Tout n'est pensé qu'en terme de l'impact à très court terme des opérations d'une exploitation pétrolière que le gouvernement choisit aujourd'hui de légiférer. Le législateur a totalement oublié une chose fondamentale: nous aurons besoin de nos aquifères pas seulement pendant les activités de forage et de fracturation, mais également après et bien longtemps après.

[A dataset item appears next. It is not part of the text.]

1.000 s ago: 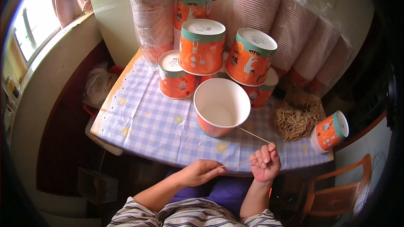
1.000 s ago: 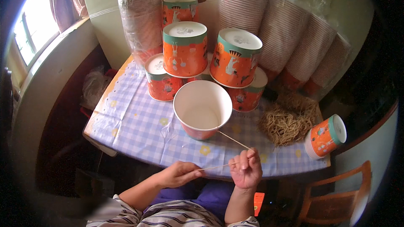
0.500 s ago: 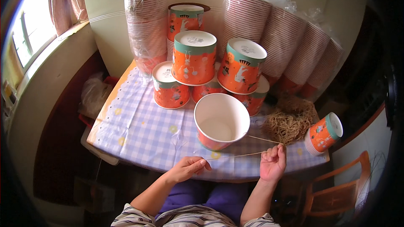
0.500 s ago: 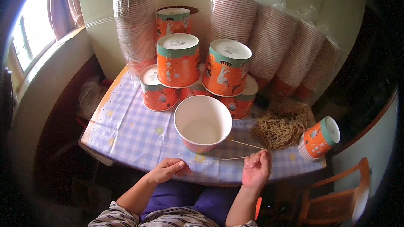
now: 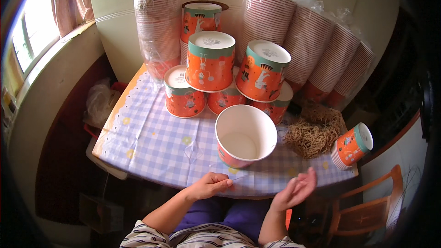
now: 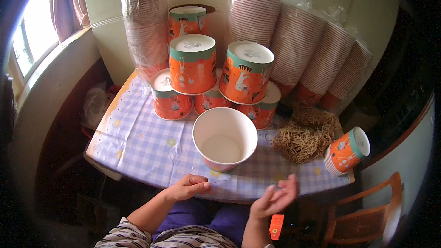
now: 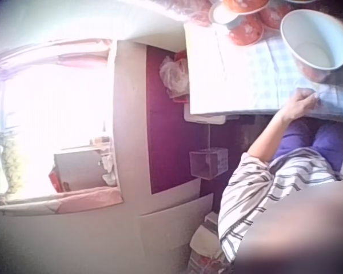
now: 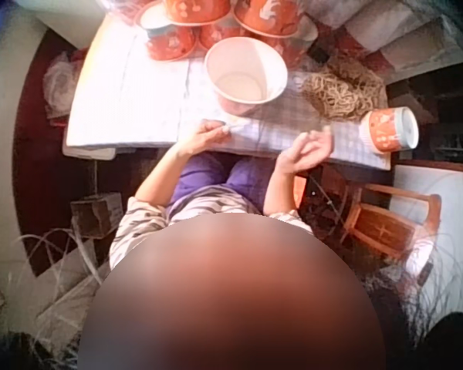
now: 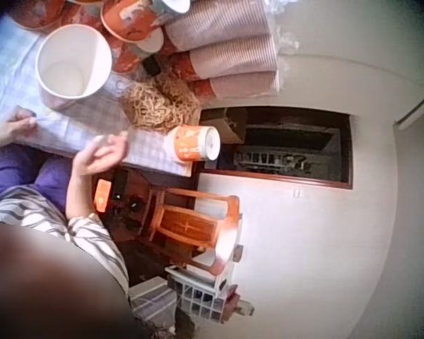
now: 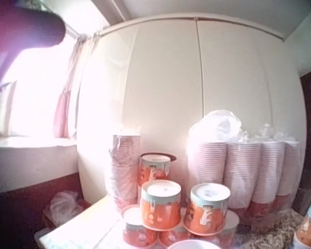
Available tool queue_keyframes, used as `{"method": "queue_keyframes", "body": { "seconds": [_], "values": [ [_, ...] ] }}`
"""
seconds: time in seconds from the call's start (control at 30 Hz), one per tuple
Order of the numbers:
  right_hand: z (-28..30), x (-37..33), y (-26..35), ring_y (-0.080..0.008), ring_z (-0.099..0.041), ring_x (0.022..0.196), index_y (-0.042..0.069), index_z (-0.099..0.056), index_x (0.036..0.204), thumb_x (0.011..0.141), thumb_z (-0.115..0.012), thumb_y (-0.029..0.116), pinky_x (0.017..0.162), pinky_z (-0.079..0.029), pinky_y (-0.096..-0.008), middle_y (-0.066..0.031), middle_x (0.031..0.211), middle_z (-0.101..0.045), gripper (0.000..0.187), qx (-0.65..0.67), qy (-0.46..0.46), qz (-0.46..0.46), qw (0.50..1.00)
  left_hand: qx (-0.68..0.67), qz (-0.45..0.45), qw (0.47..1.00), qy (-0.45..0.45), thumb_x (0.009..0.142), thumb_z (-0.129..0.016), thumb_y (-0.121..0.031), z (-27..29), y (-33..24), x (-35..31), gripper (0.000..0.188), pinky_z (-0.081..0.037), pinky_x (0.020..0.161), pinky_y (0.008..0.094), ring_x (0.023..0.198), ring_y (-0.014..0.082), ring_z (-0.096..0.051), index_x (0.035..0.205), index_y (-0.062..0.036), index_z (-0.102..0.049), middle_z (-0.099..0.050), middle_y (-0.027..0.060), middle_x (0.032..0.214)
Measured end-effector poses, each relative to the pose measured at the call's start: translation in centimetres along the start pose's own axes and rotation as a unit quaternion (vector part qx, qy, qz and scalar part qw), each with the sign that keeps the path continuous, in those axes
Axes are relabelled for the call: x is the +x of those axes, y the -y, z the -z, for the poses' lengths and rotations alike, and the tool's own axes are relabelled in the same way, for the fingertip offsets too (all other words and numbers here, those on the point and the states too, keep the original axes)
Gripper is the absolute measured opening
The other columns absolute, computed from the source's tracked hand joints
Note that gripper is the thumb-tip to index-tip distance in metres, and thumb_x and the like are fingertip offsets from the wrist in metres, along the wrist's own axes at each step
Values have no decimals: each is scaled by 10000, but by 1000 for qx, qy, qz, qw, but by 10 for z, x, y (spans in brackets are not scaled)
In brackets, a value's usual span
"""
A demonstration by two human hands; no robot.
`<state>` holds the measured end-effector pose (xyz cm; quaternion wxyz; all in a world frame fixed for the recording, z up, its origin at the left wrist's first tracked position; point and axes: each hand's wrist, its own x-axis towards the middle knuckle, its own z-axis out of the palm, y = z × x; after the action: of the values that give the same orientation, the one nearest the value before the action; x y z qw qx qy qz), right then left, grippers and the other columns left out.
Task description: Organizing and preparing paper buckets for packaging by stacking them and attaching handles.
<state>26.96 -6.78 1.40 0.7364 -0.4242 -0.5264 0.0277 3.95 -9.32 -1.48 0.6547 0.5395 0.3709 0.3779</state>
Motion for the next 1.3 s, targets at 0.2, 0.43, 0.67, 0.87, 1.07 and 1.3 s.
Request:
{"method": "queue_keyframes", "body": {
  "seconds": [0.2,0.43,0.67,0.87,1.07,1.3],
  "values": [
    [-27,-27,48,-325,-575,1036,9,-546,1130,710,-738,193,921,-439,-472,-157,1108,-594,497,123,424,74,894,27,7,997,69,957,-529,-313,-2,-11,-9,344,-419,621,231,679,68,-488,891,-5,-669,-576,-7,722],
    [-40,-30,50,-339,-581,996,31,-494,1223,743,-725,84,850,-489,-377,-171,1097,-569,536,96,586,-57,803,-51,50,996,56,965,-521,-281,3,-4,-19,330,-443,618,225,717,60,-514,921,10,-668,-604,-10,769],
    [-41,-23,36,-113,-588,659,8,-623,1052,781,-704,19,577,-478,-232,-61,847,-603,283,106,533,-143,827,-256,108,961,-2,971,-451,-373,14,2,-12,452,-495,763,308,776,188,-618,1091,35,-603,-641,99,913],
    [-38,-26,29,-199,-603,640,24,-651,930,777,-696,16,560,-475,-285,-89,787,-605,160,88,503,-118,851,-316,115,942,-8,966,-469,-369,13,-11,-20,397,-495,741,304,798,189,-631,1044,-10,-619,-639,70,848],
    [-36,-25,33,-211,-601,640,27,-653,894,758,-709,-1,562,-476,-292,-90,769,-604,149,90,488,-91,864,-219,125,966,-49,941,-555,-288,8,-14,-28,284,-486,720,253,812,141,-627,1020,-29,-641,-656,42,850],
    [-38,-26,35,-215,-614,681,25,-645,877,774,-698,12,588,-495,-301,-90,793,-609,117,107,486,-92,862,-118,84,987,-66,939,-569,-236,3,-20,-27,229,-479,705,220,785,85,-600,957,-21,-646,-660,24,820]
  ]
}}
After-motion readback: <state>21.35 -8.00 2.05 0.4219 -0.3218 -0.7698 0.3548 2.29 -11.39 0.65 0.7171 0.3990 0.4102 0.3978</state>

Manifestement improvisée pour une application urgente à Anticosti, ce règlement aura des effets pernicieux hors du cadre de ce seul gisement de pétrole de roche-mère. Partout au Québec, y compris évidemment en Gaspésie, des forages passant à l'horizontale à tout juste un peu plus de 400 m sous une nappe, pourront obtenir des permis de fracturation. L'opérateur n'a comme seule restriction que de veiller en fracturant à ce que ses fractures ne dépassent pas 400 m de long, sinon elles entrent dans le bas de la nappe. Les médias ont rapporté qu'au Québec on allait avoir 400 m alors qu'aux USA on garde une distance de 1000 m entre la fracturation et les nappes. C'est cependant faux de dire ça; la marge de sécurité au Québec sera zéro mètre et non pas 400 m, parce qu'au Québec le MDDEFP fixe une règle pour fracturer dans* ce 400 m. C'est toute une nuance ! Et que dire de l’Allemagne qui fixe à 3000 m de profondeur la limite sous laquelle la fracturation hydraulique sera interdite d’ici la fin des études en 2021. En dehors du Québec avec 400 m et de l'Allemagne avec 3000 m, les États et provinces n'ont pas de norme de distance verticale. Nous avons discuté ci-dessus de la règle non officielle de garder >1000 m entre l'extension maximale de la fracturation et le bas des aquifères, mais ne n'est pas au sens strict une norme légale.

Comme par un "heureux hasard" le règlement conviendra sur mesure au très controversé puits Haldimand 4 dans le territoire de la municipalité de Gaspé, comme on peut le constater ci- dessous:


Pétrolia n'a pas indiqué à ce jour vouloir demander de permis de fracturation pour ce puits, mais la distance verticale de 400 m sous le bas de la nappe dans le règlement lui conviendrait tout-à- fait si jamais le puits horizontal ne se révélait pas assez productif sans fracturation. 

* Le rapport du BAPE 2014 (voir p. 408) a compris et signale l'absurdité de cette disposition du RPEP qui ne protège absolument pas les nappes phréatiques. Le gouvernement a tort de présenter cette norme de 400m comme "la plus sévère en Amérique du Nord"; c'est une norme scandaleuse qui doit être retirée du RPEP.